Plaintiff's Retaliation Claim

 The district court correctly concluded that Plaintiff failed even to establish a prima facie case of retaliation with respect to Defendants' directive that Plaintiff clear out his office on December 10, 1998 and Defendants' alleged advice to customers that Plaintiff had retired, since, in the circumstances presented here, neither action constituted adverse employment action.   See Wanamaker v. Columbian Rope Co., 108 F.3d 462, 466-67 (2d Cir.1997) (“[T]he loss of an office and phone by an employee who has already been informed of a termination decision, and is waiting out his numbered days on the payroll searching for a new job, does not, in and of itself, amount to adverse employment action.”);  Connell v. Bank of Boston, 924 F.2d 1169, 1180 (1st Cir.1991) (“peremptory discharge of plaintiff two weeks prior to the notified date ․ was not an adverse employment action”).

 On appeal, Plaintiff appears principally to challenge the district court's (correct) determination that, while Plaintiff did assert a prima facie case of retaliatory termination on February 19, 1999, he was unable to rebut Defendants non-discriminatory reason(s) for taking such action, which included Plaintiff's statement in the February 18 letter from his attorney that he was “no longer bound by any restrictive covenant contained in the contract.”   See Texas Dep't of Cmty. Affairs v. Burdine, 450 U.S. 248, 256, 101 S.Ct. 1089, 67 L.Ed.2d 207 (1981) (plaintiff may establish pretext “directly by persuading the court that a discriminatory reason more likely motivated the employer or indirectly by showing that the employer's proffered explanation is unworthy of credence”);  Slattery v. Swiss Reins. America Corp., 248 F.3d 87, 95 (2d Cir.2001) (“Where timing is the only basis for a claim of retaliation, and gradual adverse job actions began well before the plaintiff had ever engaged in any protected activity, an inference of retaliation does not arise.”).

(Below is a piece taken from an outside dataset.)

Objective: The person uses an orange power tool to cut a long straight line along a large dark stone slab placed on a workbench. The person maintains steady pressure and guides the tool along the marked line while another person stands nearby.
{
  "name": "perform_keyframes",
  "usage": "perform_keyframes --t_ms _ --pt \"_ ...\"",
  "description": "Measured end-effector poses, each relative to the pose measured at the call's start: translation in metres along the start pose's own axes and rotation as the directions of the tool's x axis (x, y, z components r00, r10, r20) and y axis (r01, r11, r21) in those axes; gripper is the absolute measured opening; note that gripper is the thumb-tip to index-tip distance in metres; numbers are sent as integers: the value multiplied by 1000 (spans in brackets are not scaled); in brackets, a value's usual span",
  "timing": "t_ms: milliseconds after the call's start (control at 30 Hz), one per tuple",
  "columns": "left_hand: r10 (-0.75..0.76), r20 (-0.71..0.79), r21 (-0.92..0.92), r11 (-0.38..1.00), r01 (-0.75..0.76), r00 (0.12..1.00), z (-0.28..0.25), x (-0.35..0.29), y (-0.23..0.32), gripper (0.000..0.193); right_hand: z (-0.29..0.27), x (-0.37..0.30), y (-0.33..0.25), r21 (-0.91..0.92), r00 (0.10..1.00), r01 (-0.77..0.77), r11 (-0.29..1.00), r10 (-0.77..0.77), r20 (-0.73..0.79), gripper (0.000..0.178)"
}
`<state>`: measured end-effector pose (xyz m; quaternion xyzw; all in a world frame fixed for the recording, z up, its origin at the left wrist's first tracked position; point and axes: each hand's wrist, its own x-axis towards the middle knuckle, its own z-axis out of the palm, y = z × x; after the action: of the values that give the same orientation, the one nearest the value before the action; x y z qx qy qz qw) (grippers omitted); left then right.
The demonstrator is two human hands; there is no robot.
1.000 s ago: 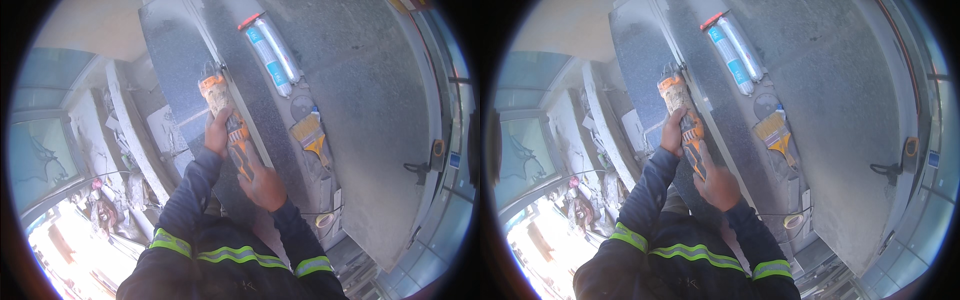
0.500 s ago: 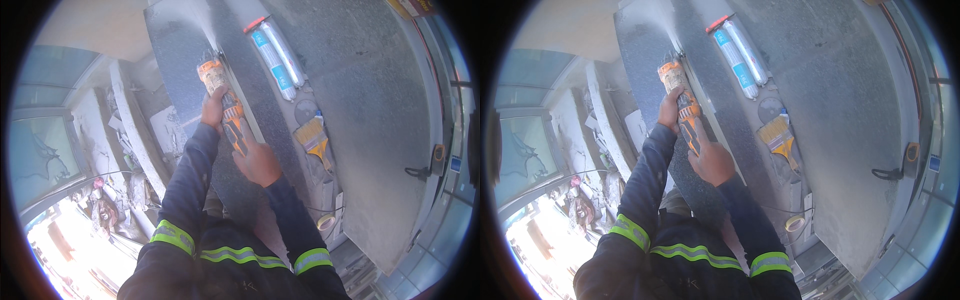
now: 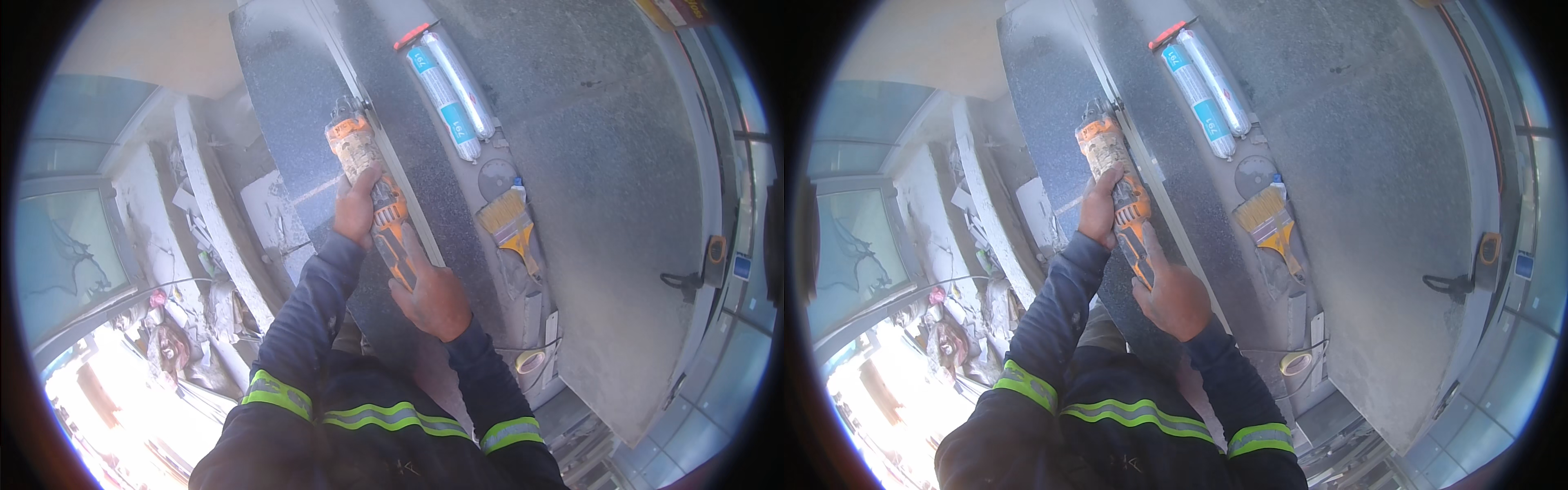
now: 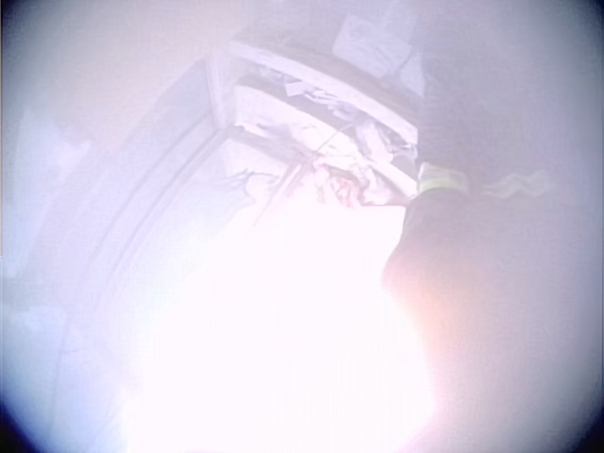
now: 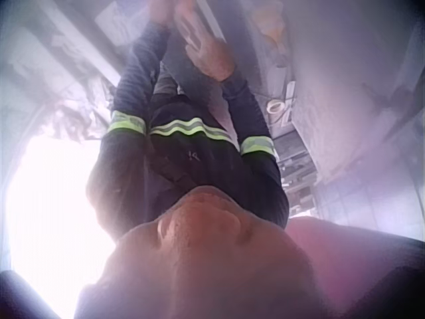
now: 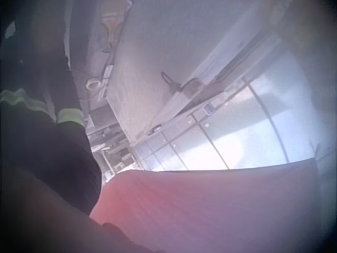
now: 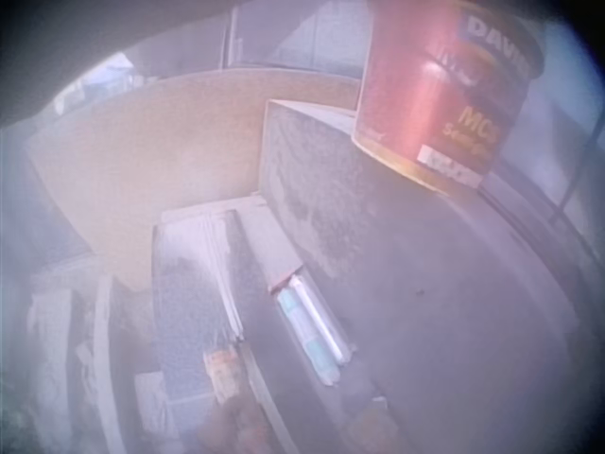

Lastly, the district court properly declined to resolve Plaintiff's state law claims pursuant to 28 U.S.C. § 1367.   See Marcus v. AT & T Corp., 138 F.3d 46, 57 (2d Cir.1998) (“In general, where the federal claims are dismissed before trial, the state claims should be dismissed as well.”).


For the reasons set forth above, the judgment of the district court is hereby Affirmed.


1.   Seymour Jetter renewed his contract and is still employed by Knothe.   Bernard Jetter passed away several months after the acquisition.

2.   Plaintiff's contract contained a non-compete covenant which provided that “until one (1) year after termination of his employment with the Corporation, he shall not, without the prior written consent of the Corporation, engage, or become interested in any capacity ․ in any business ․ which business shall be competitive with any business of the Corporation.”